Communication de la grande soirée rétro du cinéma le Katorza, à Nantes.

Lieu iconique de la Nouvelle Vague, le Katorza a su rester un repère important de la vie nantaise grâce à ses soirées à thèmes : l’absurde-séance, Ciné-pride, le festival du cinéma espagnol, le festival Univerciné italien, le festival des 3 continents, les goûters de l’écran, et Rétrorama, où l’on revit une séance de cinéma à l’ancienne, autour d’un vieux film, avec ouvreuses, publicités et actualités d’époque et souvent quelques surprises.

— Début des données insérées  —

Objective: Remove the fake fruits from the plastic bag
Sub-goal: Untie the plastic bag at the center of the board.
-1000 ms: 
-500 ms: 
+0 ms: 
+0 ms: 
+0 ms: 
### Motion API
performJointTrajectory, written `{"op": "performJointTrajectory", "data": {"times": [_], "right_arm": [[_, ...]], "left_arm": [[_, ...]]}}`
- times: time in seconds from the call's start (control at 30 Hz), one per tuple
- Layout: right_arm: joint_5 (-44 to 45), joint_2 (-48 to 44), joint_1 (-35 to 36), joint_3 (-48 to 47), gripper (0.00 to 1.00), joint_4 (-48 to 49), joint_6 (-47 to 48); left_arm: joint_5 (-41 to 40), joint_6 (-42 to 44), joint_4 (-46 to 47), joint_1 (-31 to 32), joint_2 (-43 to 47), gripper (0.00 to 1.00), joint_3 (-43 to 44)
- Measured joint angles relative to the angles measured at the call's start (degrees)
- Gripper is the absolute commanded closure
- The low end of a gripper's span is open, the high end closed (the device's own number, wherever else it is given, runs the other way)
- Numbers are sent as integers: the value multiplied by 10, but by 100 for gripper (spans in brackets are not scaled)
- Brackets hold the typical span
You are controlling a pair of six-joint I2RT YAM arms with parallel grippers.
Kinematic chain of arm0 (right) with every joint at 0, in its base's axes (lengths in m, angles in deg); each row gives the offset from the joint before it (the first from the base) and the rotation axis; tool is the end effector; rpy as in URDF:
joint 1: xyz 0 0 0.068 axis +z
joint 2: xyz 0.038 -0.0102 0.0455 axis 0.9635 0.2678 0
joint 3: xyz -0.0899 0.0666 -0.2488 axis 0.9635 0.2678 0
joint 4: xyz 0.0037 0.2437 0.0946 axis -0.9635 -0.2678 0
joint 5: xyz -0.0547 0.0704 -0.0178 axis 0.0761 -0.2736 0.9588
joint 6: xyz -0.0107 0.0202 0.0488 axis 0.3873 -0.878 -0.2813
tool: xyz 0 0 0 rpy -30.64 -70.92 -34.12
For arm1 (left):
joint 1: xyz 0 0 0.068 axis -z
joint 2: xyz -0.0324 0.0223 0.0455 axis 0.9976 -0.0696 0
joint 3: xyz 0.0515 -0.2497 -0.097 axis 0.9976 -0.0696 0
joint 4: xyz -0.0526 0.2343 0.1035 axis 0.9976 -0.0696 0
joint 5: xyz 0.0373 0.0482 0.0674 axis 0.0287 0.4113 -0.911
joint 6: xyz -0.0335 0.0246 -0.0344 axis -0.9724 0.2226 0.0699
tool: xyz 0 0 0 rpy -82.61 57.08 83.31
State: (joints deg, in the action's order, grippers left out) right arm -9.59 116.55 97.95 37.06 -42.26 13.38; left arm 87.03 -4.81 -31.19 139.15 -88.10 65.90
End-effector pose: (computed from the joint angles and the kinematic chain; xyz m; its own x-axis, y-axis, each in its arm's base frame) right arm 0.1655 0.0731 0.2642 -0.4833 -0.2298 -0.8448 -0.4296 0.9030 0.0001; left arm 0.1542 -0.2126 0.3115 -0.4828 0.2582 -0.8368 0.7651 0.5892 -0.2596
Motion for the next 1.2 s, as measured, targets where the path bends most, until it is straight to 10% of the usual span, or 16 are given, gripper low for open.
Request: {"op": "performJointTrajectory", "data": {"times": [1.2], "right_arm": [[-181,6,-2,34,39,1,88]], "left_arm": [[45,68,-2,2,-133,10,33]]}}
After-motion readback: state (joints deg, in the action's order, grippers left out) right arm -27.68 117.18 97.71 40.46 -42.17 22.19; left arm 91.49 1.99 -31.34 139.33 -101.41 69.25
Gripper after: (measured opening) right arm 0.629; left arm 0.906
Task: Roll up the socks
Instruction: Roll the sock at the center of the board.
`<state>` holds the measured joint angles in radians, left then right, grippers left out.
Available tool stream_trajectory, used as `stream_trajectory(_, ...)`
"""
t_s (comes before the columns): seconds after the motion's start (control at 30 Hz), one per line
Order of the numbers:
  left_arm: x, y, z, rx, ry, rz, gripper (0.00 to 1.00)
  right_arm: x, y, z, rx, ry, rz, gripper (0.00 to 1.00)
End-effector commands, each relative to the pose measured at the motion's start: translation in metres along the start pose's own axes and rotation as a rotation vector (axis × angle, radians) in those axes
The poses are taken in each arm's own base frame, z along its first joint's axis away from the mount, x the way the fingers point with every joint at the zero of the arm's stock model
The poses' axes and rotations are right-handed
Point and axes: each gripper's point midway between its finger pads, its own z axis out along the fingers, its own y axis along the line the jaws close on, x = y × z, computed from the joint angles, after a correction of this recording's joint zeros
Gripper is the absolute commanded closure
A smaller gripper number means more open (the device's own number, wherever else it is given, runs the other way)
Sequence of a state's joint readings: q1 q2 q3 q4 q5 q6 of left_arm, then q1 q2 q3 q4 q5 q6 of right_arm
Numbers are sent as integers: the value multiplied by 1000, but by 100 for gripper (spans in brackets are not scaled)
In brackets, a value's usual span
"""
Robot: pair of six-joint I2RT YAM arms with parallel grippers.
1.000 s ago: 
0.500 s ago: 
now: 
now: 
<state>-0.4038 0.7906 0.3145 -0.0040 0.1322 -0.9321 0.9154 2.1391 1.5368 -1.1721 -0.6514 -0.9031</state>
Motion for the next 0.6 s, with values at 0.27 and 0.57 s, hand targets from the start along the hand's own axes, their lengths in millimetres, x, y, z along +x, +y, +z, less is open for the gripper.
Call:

Cette année-là, c’est 1966 qui est à l’honneur avec le film Fahrenheit 451 de François Truffaut, tiré du livre de Ray Bradbury. Il décrit une société où il est formellement interdit de lire. Les lecteurs y sont traqués, les livres brûlés. Après un visionnage du film sous toutes les coutures, nous avons isolé une image qui, à nos yeux, en résumait bien l’esprit : lors d’une perquisition chez un lecteur clandestin, la milice fouille son appartement où il a fait preuve d’une grande inventivité pour dissimuler les livres. Dans des meubles à double-fond, dans un grille-pain, et dans un poste de télévision avec un faux écran. Cette image de la télévision avec des livres rangés dedans nous a fasciné car elle ne résume pas uniquement le film mais le cinéma en général : un écran, mais qui contient de la culture.

Une gamme de quatre flyers s’est ajoutée à l’affiche. Nous y exploitons l’idée d’une société de masse conforme dans laquelle il faut chercher un intrus, à travers un jeu de motifs répétitifs issus de l’imagerie du film : les formulaires à cocher pour signaler une individualité réfractaire, les coupes de cheveux qui ne trompent pas : garçons à cheveux longs et filles à cheveux courts, et bien sûr le tandem télé/livre.

Le texte présent sur les flyers s’inspire des publicités des années 60, où l’on s’adressait directement au consommateur dans une longue tirade à la fois très lourde et très courtoise.

Les couleurs se veulent conformes à l’idée rétro du futur qui est dépeinte dans l’œuvre, tout en exploitant un nuancier dérivé du feu, élément graphique central du film.

L’affiche a été tirée en sérigraphie à 80 exemplaires, vendus lors de l’événement.